Se visitó, dejamos todo tal cual y salimos del sitio deseando que nadie hubiese escuchado nada. El hostal se hallaba vacío, sin peligro de que alguien nos atrapara. No sé qué fue de ella, pero yo caí bocabajo en la cama y me rendí. Luego de follar suelo dormirme profundo, pero lo de ayer no tuvo nombre. Esta mañana —de no ser porque Freddy me zarande— no sentí ni la alarma. Definitivamente fue una velada encantadora.

La peor parte vino por la mañana, una resaca tan grande que acabé vomitando la mayoría de lo que tomé ayer y revuelto como el diablo. Freddy me dio unos medicamentos para el dolor de cabeza y tras desayunar no me sentí tan mal. La que sí lucía increíble fue Olivia, quien entró minutos después que yo con su sonrisa nerviosa y un vestido morado de vuelos en un tono más oscuro. Se le ve hermoso.

Decidimos que la publicación será en una sucursal que tiene la editorial aquí en el pueblo y bastante gente se aglutinó para entrar, pero desafortunadamente no podrán hacerlo. Será una rueda de prensa breve y algunos fanáticos que mi morena escogió pudieron estar aquí. El resto de las personas podrá verla en nuestros perfiles en cuanto se termine el evento. Quiero ir a mi casa a acostarme a dormir un poco para ver si termino de reponerme por lo de ayer, sin embargo, el deber me llama.
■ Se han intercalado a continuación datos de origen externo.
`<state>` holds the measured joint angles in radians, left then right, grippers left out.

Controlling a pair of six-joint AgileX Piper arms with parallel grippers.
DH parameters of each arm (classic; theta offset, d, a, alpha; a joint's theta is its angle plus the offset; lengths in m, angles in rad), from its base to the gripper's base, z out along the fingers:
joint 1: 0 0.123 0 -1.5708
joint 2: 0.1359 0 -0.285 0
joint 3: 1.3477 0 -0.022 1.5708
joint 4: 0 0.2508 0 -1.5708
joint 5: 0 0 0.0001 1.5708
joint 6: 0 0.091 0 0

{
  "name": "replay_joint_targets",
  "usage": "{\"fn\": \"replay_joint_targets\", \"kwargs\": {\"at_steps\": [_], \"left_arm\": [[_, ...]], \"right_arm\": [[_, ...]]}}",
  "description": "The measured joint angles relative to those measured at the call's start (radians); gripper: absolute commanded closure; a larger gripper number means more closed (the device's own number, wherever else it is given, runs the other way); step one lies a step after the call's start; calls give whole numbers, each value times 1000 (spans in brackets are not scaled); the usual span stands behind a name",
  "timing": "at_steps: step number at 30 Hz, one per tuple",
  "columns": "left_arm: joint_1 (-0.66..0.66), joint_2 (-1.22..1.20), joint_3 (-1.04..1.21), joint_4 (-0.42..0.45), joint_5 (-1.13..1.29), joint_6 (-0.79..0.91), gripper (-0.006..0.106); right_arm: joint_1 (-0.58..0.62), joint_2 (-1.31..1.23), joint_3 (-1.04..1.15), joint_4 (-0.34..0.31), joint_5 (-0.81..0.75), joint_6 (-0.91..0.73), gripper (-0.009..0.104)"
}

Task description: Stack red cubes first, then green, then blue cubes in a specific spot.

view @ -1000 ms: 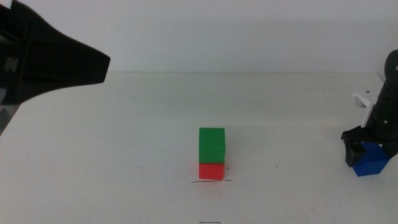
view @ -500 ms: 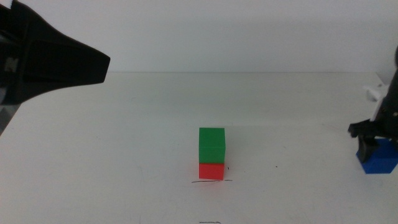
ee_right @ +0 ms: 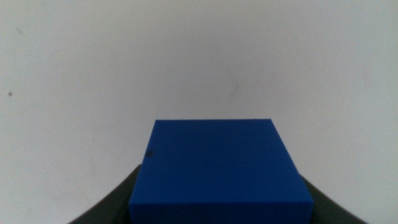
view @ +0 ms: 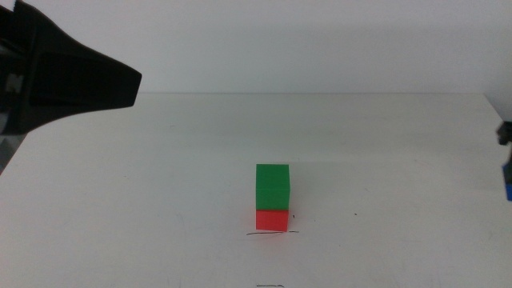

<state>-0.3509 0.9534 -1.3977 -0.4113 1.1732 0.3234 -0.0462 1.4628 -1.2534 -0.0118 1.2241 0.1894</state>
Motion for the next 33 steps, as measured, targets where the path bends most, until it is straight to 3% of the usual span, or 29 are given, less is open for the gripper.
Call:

Avanzo por entre las sillas para acercarme a mi primo. Lo noto más tenso de lo habitual y eso que la diseñadora no para de hacerle ojitos desde su zona de trabajo. Macbeth no me permitió ver la portada, aunque Freddy me adelantó que es de ensueño, Olivia también está ansiosa y —por desgracia— la vi irse al baño a fumar. Intentaré quitarle ese vicio de nuevo, por más que me cueste no quiero que se haga daño en sus pulmones. Mi primo me hace un gesto con su cabeza para que lo siga hasta una de las esquinas más apartadas del evento. Tiene el rostro serio, igual a como lo ponía cuando mi tía lo pillaba masturbándose en la adolescencia. ¡Dios! ¡Espero que no me vaya a contar esto!
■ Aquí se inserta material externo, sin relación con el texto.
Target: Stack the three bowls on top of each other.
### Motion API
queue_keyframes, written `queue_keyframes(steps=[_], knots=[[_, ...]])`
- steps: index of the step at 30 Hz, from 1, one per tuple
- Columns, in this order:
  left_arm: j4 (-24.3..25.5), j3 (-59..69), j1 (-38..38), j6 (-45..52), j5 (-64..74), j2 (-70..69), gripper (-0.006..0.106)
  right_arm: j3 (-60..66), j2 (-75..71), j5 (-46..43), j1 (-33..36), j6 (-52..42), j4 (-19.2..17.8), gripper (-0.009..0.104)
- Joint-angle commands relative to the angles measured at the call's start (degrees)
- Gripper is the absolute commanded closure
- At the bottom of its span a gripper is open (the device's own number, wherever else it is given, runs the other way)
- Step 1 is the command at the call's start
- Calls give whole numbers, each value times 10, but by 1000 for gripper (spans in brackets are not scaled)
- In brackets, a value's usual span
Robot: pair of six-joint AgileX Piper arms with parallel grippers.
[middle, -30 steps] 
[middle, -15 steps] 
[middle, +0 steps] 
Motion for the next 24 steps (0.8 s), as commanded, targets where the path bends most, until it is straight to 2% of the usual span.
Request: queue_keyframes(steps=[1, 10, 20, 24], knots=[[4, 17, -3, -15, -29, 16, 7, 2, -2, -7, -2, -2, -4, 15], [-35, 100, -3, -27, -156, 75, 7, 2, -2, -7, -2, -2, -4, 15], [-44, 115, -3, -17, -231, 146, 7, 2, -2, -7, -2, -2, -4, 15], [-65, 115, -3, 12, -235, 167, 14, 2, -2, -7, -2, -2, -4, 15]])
Nos alejamos del resto de la gente que trabajan sin cansarse para que las cosas queden de maravilla. Por mucho que me moleste admitirlo, vi a Santamaría entrar con su camarógrafo en el primer grupo de periodistas, pero con no darle la palabra en ningún momento creo que estaré bien servido. Esa mujer jodió la relación que tenía con Olivia, me hizo retroceder mucho más incluso de lo que tenía avanzado al inicio con ella. Anoche fue demasiado especial, quizás ella no lo vio así, sin embargo, yo me siento en las nubes.
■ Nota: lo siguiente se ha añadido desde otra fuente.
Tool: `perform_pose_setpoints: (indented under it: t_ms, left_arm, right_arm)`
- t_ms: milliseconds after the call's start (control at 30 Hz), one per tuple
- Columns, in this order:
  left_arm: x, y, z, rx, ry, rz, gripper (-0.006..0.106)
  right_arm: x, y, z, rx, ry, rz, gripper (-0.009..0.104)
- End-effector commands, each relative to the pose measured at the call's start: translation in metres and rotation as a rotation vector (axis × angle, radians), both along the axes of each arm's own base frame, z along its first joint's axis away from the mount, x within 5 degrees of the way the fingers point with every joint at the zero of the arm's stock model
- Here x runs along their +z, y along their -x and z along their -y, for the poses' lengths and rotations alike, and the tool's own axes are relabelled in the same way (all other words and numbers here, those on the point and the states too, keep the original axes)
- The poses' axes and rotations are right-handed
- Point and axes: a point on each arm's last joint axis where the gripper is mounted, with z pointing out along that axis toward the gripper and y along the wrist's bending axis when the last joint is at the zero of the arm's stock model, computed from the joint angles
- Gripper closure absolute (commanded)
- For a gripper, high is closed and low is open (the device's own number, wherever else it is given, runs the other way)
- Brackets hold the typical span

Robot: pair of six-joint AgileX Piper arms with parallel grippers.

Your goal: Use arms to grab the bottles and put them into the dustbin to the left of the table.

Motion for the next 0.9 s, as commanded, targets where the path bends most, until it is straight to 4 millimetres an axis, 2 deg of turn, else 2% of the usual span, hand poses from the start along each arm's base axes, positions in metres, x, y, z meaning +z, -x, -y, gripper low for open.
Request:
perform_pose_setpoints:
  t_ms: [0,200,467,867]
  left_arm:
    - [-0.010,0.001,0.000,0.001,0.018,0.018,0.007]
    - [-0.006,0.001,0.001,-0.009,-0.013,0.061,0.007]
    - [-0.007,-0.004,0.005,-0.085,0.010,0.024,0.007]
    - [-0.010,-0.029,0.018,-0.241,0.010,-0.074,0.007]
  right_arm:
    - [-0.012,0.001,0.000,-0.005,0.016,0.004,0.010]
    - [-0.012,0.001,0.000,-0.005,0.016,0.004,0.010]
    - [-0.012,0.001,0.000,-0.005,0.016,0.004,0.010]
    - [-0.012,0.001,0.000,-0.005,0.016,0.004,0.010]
Freddy otea a todos lados para asegurarse de que nadie nos oiga y luego se cruza de brazos.

—¿Pablo, acaso te volviste loco? —pregunta en tono borde.

—No hice nada —susurro, encogiéndome de hombros—. Cualquier cosa que te haya dicho mamá de mí es pura mentira y sí la fui a visitar la semana que pasó.

—No tiene nada que ver con tía —espeta un poco impacientado.

Su ceño está tan fruncido que asusta. Freddy es el hermano que yo nunca tuve y mi mano derecha en todo. Siempre conoció mis intenciones con Olivia y pensó que nunca me animaría a dar el paso con ella de aparecerme en su vida, por eso la invitó a salir. Siempre supe que lo rechazaría, así todo le permití ver en carne propia a lo que tendría que enfrentarme. Siempre dije que mi primo era mis ojos en la editorial.